=== Task goal ===
No pictures should appear in the copy; otherwise retype the entries exactly.

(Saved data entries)
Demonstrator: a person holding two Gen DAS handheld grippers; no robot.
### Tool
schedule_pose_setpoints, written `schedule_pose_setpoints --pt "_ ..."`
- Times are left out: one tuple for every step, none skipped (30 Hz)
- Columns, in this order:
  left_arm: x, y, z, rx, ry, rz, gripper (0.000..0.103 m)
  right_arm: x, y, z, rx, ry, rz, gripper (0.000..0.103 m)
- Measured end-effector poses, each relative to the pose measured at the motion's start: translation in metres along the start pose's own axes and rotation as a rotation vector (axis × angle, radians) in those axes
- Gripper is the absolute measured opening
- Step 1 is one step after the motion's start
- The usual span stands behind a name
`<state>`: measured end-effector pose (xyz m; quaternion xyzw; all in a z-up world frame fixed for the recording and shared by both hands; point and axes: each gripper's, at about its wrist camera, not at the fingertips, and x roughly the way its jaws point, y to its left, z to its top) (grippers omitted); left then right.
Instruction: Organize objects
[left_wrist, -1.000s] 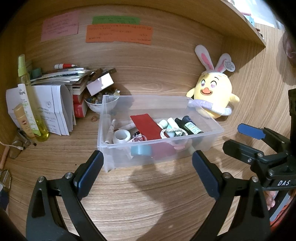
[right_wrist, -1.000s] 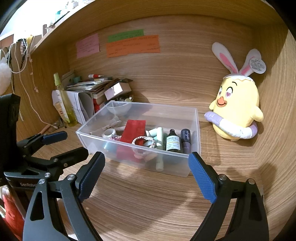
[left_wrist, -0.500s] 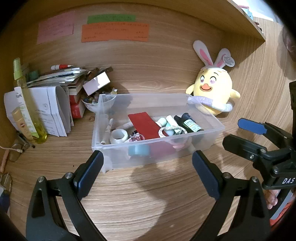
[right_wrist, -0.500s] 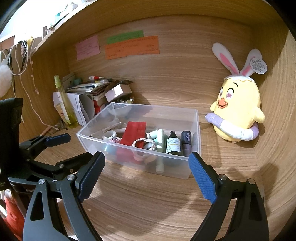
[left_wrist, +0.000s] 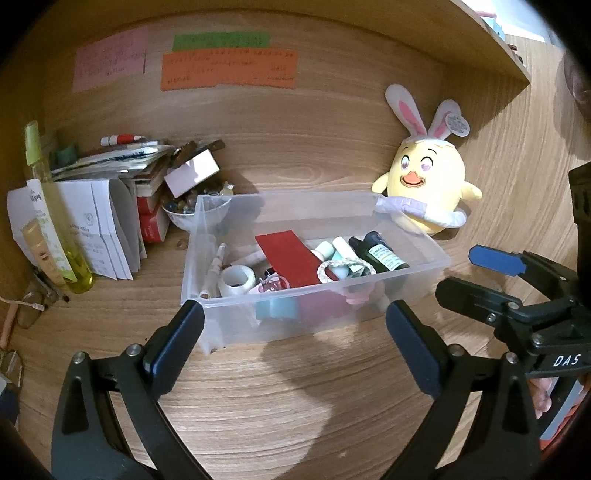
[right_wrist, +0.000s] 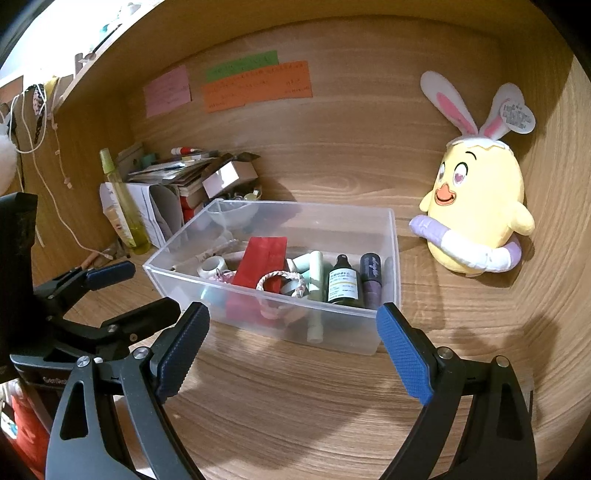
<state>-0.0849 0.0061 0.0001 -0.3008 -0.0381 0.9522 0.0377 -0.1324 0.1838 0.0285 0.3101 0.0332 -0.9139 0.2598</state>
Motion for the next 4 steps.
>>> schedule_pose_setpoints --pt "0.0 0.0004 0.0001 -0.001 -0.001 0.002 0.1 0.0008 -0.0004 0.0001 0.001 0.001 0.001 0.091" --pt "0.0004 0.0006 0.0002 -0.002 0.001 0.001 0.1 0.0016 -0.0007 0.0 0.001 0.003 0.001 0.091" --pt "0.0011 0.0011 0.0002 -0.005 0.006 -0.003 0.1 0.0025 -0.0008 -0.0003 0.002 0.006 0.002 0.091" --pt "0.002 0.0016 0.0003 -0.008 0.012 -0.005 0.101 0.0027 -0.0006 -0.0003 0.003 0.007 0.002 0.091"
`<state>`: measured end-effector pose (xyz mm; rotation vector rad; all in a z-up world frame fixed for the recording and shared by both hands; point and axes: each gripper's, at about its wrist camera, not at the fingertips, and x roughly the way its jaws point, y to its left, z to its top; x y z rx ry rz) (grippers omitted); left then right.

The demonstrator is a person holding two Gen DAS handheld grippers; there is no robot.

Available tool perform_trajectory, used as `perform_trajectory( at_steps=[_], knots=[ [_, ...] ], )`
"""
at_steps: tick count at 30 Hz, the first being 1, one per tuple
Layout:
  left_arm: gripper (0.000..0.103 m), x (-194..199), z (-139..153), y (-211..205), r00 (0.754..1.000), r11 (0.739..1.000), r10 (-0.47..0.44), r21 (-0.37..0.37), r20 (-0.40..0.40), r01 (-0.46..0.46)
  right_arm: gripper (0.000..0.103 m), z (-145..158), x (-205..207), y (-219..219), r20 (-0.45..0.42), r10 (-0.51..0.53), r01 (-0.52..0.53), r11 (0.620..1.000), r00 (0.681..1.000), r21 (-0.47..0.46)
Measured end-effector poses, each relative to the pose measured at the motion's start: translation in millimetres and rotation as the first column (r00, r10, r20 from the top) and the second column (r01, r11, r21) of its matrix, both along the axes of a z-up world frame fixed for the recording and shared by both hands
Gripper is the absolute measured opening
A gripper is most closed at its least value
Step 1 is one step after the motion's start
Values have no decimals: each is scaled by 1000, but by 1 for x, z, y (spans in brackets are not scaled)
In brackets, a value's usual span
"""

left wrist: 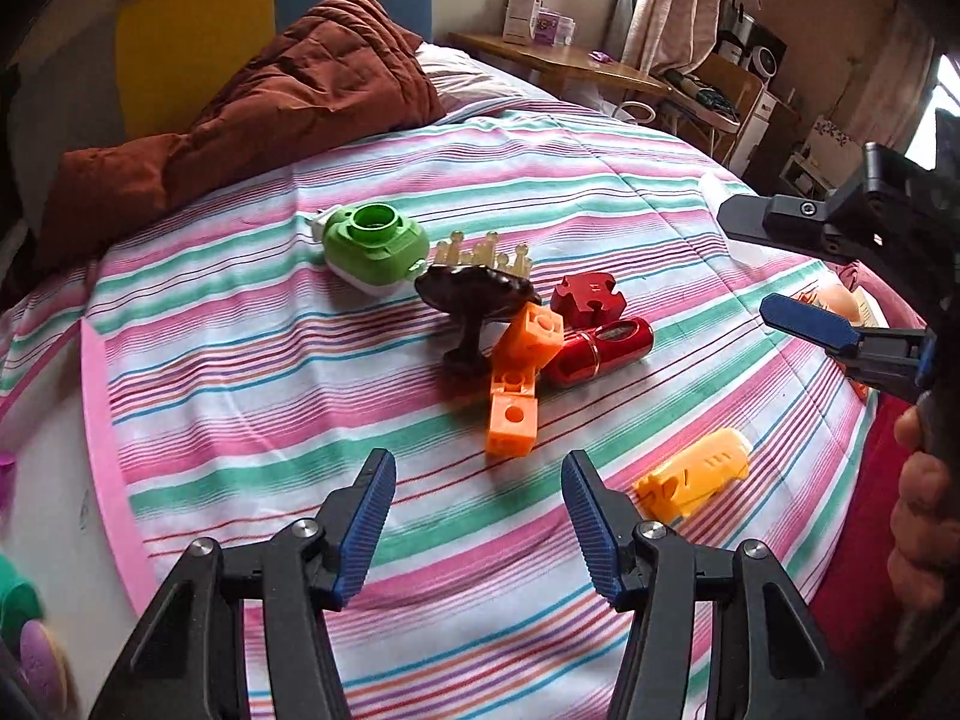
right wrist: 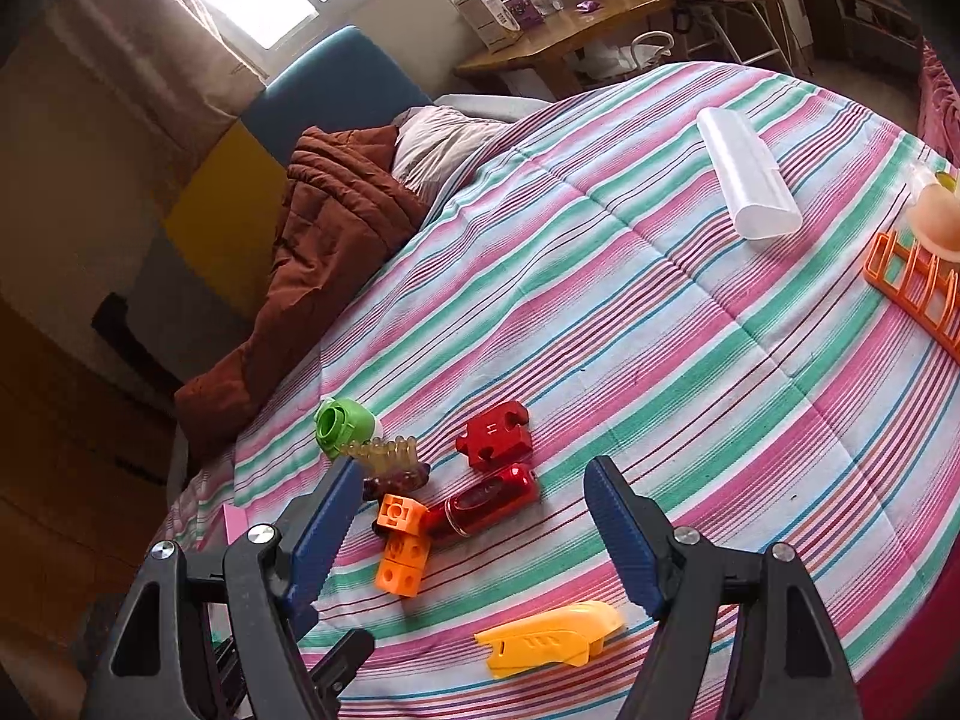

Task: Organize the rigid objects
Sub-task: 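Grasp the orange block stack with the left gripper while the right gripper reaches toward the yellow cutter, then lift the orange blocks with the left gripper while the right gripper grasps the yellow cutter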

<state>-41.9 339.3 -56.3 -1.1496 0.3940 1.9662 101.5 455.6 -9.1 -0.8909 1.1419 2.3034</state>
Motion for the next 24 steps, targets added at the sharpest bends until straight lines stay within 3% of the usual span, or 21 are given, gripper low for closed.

=== Output of the task ===
Demonstrator: a person holding two Gen DAS handheld grippers; no robot.
### Tool
schedule_pose_setpoints, written `schedule_pose_setpoints --pt "_ ..."`
- Times are left out: one tuple for every step, none skipped (30 Hz)
- Columns, in this order:
  left_arm: x, y, z, rx, ry, rz, gripper (0.000..0.103 m)
  right_arm: x, y, z, rx, ry, rz, gripper (0.000..0.103 m)
- Measured end-effector poses, each relative to the pose measured at the motion's start: translation in metres along the start pose's own axes and rotation as a rotation vector (axis × angle, radians) in those axes
- Gripper is the absolute measured opening
- Step 1 is one step after the motion's start
- The usual span stands behind a name
`<state>`: measured end-effector pose (xyz m; quaternion xyzw; all in a z-up world frame fixed for the recording and shared by both hands; point and axes: each gripper's, at about its wrist camera, not at the fingertips, and x roughly the way its jaws point, y to its left, z to its top) (grippers omitted); left then right.
Instruction: Organize objects
[left_wrist, -1.000s] 
[right_wrist, -1.000s] 
[left_wrist, -0.500s] 
[right_wrist, -0.500s] 
[left_wrist, +0.000s] 
[right_wrist, +0.000s] 
<state>-0.0849 0.0061 0.0001 -0.3008 -0.0381 0.9522 0.0377 -0.1324 0.1838 0.0285 0.3101 0.0332 -0.9139 0.2598</state>
Motion for the next 4 steps.
>>> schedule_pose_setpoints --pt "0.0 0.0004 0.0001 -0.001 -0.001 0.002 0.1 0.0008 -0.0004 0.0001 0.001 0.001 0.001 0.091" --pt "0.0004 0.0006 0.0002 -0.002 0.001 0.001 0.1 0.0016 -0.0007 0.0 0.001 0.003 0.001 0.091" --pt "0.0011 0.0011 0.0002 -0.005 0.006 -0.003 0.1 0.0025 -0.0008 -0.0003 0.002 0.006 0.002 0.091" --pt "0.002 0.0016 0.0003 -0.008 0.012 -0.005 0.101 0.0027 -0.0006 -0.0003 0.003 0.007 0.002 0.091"
`<state>`: measured end-effector pose (xyz mm; rotation vector rad; all in a z-up world frame fixed for the recording and shared by both hands; point and axes: each gripper's, at about its wrist camera, not at the fingertips, and x roughly the way its jaws point, y to its left, z to its top; x y z rx ry rz) (grippers omitted); left then right.

The demonstrator is a person holding two Gen DAS handheld grippers; there is no robot.

Available tool perform_trajectory, used as `perform_trajectory( at_steps=[_], knots=[ [_, ...] ], )`
"""
at_steps: tick count at 30 Hz, the first being 1, one per tuple
Layout:
  left_arm: gripper (0.000..0.103 m), x (-194..199), z (-139..153), y (-211..205), r00 (0.754..1.000), r11 (0.739..1.000), r10 (-0.47..0.44), r21 (-0.37..0.37), r20 (-0.40..0.40), r01 (-0.46..0.46)
  right_arm: gripper (0.000..0.103 m), z (-145..158), x (-205..207), y (-219..219), r20 (-0.45..0.42), r10 (-0.51..0.53), r01 (-0.52..0.53), r11 (0.620..1.000), r00 (0.681..1.000), r21 (-0.47..0.46)
Measured end-effector poses, each relative to the pose measured at the motion's start: translation in millimetres and rotation as the first column (r00, r10, r20 from the top) and the second column (r01, r11, r21) of its matrix, both along the axes of a z-up world frame fixed for the recording and shared by both hands
Gripper is the absolute measured opening
A gripper is most closed at its least value
Step 1 is one step after the motion's start
Values have no decimals: each is scaled by 1000, but by 1 for x, z, y (spans in brackets are not scaled)
In brackets, a value's usual span
"""

left wrist: 
right wrist: 

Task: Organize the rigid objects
Sub-task: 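Grasp the orange block stack with the left gripper while the right gripper reaches toward the yellow cutter, then lift the orange blocks with the left gripper while the right gripper grasps the yellow cutter
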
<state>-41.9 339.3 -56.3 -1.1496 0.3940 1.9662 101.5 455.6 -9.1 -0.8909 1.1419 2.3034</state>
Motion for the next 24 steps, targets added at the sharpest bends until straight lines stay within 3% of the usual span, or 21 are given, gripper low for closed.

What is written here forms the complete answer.